Webshots
- Company type: Subsidiary
- Founded: San Diego, California (September 1995)
- Founder: Andrew Laakmann Danna Stillman Nick Wilder Narendra Rocherolle
- Services: Photo/Video hosting service
- Owner: Threefold Photos, Inc.
- Website: webshots.com

= Webshots =

Photo wallpaper and screensaver service

Webshots is a photo wallpaper and screensaver service owned and operated by Threefold Photos. It was also a photo sharing service from 1999 to 2012.

==History==
Webshots was created in 1995 by Auralis, Inc. in San Diego, California. It was initially a sports oriented screensaver sold at retail for desktop computers. Founders Andrew Laakmann, Danna Stillman, Nick Wilder, and Narendra Rocherolle migrated the desktop software to the Web and became one of the earliest instances of photo sharing found online. The Webshots Community launched in 1999 as the first photo sharing website with an emphasis on public sharing.
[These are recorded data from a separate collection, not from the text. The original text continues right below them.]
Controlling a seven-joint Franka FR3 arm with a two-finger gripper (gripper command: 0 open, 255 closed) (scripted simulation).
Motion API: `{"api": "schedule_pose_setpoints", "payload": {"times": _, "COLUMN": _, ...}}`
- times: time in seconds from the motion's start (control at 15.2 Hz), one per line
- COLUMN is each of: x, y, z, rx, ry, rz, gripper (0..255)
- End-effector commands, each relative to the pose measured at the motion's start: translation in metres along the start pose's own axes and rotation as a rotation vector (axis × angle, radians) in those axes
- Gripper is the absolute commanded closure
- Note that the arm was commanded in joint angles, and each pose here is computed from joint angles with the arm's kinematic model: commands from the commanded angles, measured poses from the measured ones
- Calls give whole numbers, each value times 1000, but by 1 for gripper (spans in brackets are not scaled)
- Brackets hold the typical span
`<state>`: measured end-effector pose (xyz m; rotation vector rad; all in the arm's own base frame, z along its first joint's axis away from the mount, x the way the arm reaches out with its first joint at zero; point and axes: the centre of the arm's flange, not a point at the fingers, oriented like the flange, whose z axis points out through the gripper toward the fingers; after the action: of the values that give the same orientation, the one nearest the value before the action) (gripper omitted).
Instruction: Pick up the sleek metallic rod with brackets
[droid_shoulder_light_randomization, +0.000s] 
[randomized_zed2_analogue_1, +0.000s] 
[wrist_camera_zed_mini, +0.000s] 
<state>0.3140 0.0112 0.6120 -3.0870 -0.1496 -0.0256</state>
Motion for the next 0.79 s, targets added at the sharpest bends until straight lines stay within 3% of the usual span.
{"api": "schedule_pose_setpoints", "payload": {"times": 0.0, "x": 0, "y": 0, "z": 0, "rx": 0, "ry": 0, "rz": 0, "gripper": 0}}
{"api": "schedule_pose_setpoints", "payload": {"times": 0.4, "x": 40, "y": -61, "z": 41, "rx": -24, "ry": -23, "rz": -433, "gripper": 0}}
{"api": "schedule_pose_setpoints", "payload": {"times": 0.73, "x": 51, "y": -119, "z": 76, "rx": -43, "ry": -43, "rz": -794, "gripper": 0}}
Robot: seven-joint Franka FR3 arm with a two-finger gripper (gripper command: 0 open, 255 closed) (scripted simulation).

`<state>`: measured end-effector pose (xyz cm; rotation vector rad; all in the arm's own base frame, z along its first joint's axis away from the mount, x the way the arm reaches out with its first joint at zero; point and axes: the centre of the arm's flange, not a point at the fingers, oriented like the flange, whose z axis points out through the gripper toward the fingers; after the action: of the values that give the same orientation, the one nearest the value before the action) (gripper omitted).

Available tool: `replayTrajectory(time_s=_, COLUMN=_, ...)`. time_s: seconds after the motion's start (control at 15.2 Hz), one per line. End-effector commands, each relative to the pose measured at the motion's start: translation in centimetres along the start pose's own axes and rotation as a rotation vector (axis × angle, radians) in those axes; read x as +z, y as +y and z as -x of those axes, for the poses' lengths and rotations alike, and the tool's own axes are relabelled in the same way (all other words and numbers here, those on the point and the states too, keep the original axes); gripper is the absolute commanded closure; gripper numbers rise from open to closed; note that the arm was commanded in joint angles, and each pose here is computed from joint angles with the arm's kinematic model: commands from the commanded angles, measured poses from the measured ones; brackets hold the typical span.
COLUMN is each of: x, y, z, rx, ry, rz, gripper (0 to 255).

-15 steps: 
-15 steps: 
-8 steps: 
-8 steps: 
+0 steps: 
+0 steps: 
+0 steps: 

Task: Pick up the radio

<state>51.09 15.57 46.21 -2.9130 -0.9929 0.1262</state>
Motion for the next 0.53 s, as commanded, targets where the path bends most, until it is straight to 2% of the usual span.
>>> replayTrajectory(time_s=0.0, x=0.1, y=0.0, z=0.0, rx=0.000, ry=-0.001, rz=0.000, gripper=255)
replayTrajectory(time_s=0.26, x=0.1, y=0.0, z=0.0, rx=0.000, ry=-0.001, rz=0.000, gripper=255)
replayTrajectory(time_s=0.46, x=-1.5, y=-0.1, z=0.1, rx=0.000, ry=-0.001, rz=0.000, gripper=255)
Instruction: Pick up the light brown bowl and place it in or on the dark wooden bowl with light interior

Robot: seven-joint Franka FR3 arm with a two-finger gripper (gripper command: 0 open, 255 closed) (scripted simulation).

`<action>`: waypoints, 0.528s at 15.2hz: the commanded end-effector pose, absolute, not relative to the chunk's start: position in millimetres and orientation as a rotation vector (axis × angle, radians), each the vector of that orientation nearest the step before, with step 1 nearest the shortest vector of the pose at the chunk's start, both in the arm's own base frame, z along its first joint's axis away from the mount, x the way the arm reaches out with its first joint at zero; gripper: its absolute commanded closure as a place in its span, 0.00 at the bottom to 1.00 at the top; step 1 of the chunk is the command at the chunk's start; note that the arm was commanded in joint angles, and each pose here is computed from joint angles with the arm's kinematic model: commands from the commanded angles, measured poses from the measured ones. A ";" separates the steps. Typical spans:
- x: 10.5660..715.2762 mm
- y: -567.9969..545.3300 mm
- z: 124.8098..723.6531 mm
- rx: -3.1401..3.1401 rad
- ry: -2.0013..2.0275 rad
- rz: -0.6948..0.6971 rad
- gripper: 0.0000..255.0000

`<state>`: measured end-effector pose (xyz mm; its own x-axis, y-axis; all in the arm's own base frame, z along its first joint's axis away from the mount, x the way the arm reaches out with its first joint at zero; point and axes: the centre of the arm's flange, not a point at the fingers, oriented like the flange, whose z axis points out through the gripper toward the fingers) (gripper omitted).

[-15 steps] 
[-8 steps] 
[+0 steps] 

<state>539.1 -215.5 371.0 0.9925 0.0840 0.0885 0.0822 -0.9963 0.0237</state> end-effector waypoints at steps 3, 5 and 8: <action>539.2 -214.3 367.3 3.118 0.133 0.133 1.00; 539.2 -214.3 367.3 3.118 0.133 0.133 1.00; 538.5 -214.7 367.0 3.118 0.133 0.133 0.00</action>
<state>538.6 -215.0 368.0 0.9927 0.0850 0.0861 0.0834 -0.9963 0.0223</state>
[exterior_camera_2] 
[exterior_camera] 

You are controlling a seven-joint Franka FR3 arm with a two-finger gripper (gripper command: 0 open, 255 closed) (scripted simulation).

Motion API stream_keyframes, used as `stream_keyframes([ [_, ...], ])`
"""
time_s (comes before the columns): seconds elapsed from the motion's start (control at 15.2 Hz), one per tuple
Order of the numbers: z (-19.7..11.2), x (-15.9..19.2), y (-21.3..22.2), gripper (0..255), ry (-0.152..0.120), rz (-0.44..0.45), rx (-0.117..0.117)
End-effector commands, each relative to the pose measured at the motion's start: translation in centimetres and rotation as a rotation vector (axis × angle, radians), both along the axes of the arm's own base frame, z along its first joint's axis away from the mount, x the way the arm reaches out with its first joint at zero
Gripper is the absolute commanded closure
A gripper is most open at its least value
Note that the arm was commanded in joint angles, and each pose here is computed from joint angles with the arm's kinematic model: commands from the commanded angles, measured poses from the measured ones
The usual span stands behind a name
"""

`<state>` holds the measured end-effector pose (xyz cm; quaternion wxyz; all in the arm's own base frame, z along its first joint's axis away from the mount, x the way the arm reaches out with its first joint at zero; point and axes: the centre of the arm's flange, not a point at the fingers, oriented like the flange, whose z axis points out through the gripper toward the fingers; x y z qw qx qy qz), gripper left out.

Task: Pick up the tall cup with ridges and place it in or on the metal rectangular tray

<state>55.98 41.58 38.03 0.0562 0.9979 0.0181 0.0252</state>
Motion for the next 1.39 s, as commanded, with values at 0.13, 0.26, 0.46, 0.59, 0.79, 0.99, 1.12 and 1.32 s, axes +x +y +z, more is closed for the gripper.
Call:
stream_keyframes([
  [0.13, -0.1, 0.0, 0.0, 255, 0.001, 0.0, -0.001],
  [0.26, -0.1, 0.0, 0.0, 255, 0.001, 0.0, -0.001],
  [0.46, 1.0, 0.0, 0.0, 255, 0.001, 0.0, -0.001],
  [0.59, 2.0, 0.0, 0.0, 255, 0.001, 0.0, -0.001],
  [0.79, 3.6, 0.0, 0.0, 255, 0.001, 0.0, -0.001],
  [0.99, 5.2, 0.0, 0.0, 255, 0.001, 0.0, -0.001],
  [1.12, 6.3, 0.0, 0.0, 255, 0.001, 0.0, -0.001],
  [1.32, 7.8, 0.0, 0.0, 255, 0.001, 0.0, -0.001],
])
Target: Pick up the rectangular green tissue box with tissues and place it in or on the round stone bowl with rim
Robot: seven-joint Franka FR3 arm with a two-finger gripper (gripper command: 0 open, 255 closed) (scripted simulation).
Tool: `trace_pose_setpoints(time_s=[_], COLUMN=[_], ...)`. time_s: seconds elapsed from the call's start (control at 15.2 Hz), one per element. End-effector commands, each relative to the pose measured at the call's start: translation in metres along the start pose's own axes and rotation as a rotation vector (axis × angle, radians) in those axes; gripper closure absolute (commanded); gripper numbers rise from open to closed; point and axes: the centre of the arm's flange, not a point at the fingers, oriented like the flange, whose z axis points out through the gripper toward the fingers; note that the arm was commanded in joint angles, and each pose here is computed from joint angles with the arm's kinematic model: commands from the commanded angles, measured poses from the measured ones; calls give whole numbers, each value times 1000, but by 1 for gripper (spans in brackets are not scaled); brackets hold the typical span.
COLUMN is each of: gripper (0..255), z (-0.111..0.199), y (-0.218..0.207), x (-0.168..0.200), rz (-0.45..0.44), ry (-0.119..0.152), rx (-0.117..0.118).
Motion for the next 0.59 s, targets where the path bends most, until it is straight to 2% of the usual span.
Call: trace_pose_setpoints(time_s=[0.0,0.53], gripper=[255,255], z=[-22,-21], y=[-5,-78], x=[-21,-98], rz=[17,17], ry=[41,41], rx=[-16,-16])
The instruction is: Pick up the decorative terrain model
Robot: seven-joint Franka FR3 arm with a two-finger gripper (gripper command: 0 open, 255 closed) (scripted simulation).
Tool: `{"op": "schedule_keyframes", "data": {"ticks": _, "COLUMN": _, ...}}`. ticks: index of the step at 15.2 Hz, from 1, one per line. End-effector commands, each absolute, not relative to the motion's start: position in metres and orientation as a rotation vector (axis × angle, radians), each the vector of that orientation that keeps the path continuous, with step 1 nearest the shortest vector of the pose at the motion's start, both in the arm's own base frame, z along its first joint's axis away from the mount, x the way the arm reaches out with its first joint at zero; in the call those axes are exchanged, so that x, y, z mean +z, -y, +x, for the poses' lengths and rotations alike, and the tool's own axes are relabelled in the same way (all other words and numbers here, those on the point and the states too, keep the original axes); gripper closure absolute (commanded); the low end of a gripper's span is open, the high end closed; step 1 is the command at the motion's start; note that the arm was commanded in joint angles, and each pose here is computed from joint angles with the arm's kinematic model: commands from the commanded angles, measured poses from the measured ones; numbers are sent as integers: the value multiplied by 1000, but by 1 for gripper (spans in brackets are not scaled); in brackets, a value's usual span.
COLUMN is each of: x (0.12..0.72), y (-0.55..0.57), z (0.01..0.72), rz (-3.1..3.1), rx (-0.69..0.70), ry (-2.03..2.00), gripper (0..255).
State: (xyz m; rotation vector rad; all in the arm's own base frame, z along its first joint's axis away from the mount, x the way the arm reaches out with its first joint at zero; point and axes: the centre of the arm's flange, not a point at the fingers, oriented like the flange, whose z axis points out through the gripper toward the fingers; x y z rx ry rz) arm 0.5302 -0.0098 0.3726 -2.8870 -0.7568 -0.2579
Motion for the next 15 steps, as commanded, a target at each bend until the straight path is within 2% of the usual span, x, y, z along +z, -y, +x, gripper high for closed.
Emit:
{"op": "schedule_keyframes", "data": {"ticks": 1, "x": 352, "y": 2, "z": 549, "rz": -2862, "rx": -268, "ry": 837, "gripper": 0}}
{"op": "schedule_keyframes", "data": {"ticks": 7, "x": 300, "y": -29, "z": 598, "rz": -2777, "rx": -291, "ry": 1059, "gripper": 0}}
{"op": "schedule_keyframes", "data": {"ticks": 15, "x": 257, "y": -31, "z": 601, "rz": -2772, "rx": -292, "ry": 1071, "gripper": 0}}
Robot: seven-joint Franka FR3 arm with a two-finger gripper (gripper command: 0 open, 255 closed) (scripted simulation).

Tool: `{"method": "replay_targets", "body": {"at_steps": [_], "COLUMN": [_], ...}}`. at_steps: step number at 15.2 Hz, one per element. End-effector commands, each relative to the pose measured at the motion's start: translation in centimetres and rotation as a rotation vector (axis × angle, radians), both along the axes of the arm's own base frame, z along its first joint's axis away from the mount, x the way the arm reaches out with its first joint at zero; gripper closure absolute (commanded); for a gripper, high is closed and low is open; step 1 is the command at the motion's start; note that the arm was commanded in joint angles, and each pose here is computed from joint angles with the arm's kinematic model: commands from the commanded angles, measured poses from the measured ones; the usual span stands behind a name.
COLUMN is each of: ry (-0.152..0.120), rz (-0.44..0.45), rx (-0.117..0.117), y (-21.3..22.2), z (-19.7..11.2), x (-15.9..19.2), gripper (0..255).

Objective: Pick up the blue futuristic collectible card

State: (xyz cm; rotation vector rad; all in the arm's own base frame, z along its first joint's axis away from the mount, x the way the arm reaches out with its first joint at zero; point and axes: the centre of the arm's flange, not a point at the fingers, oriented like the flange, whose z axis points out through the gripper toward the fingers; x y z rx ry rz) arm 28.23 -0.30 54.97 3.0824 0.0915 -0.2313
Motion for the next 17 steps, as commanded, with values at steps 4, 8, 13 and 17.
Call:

In October 1999, Webshots was sold to Excite@Home for $82.5 million in stock. The service continued to grow and when Excite@Home declared bankruptcy at the end of 2001, the Webshots assets were purchased back by the founders for $2.5 million in cash.

By 2001 Webshots became a profitable company with a combination of revenue streams that included advertising, freemium service, and merchandising. By 2004, Webshots was grossing $15M/year, had more than 200,000 paid subscribers, and was the #1 photo sharing site and top 50 media property per ComScore. In the same year, Alexa ranked Webshots the second largest English language privately held Web media property (behind weather.com). The company was sold to CNET Networks for $71 million in cash. During this period, new photo sharing services began to emerge to service different markets. Flickr became popular with bloggers. Facebook photos took over at universities. Photobucket became the default service on MySpace and SmugMug carved out a paid service for family albums and professional photographers.

In autumn of 2007, CNET sold Webshots to American Greetings for $45 million in cash. Webshots joined the American Greetings Interactive unit and was reunited with another former Excite@Home property—the eCard website Blue Mountain.

In October 2012, American Greetings sold Webshots to Threefold Photos, Inc. The image hosting service was shut down two months later on December 1. Webshots relaunched as a photo sharing service called Smile by Webshots, but the service no longer exists. In May 2013, Threefold Photos introduced Webshots Wallpaper & Screensaver, a nod to the original service, which is a desktop application for Windows and macOS and comes with a sampler of free high-resolution professional photos. Subscribers have access to over 5,000 images, with new images published daily. Webshots also offers an app for Android and iOS.

==Webshots business models==
Webshots has been in business since 1995 and has derived revenue from various services, including banner advertising, paid sponsorships, software bundling, branded downloads, client software advertising, co-registration deals, software sales, premium memberships, and print and gift merchandise sales. In 2010 American Greetings bundled Kiwee Toolbar with the Webshots Desktop and generated some complaints and controversy because of the toolbar's labeling as malware. It was unbundled in 2011.

Webshots currently offers a free trial software version and a premium service (with monthly and annual options) which offers subscribers two new professional photos a day and complete access to a gallery of professional photos. Some pages of the webshots.com website also serve advertisements.

== See also ==
- Image hosting service
- Image sharing

Similar services
- Flickr, a popular Image hosting service with over 100 million registered members and 10 billion images. Flickr gives its free members 1 terabyte of space to upload content.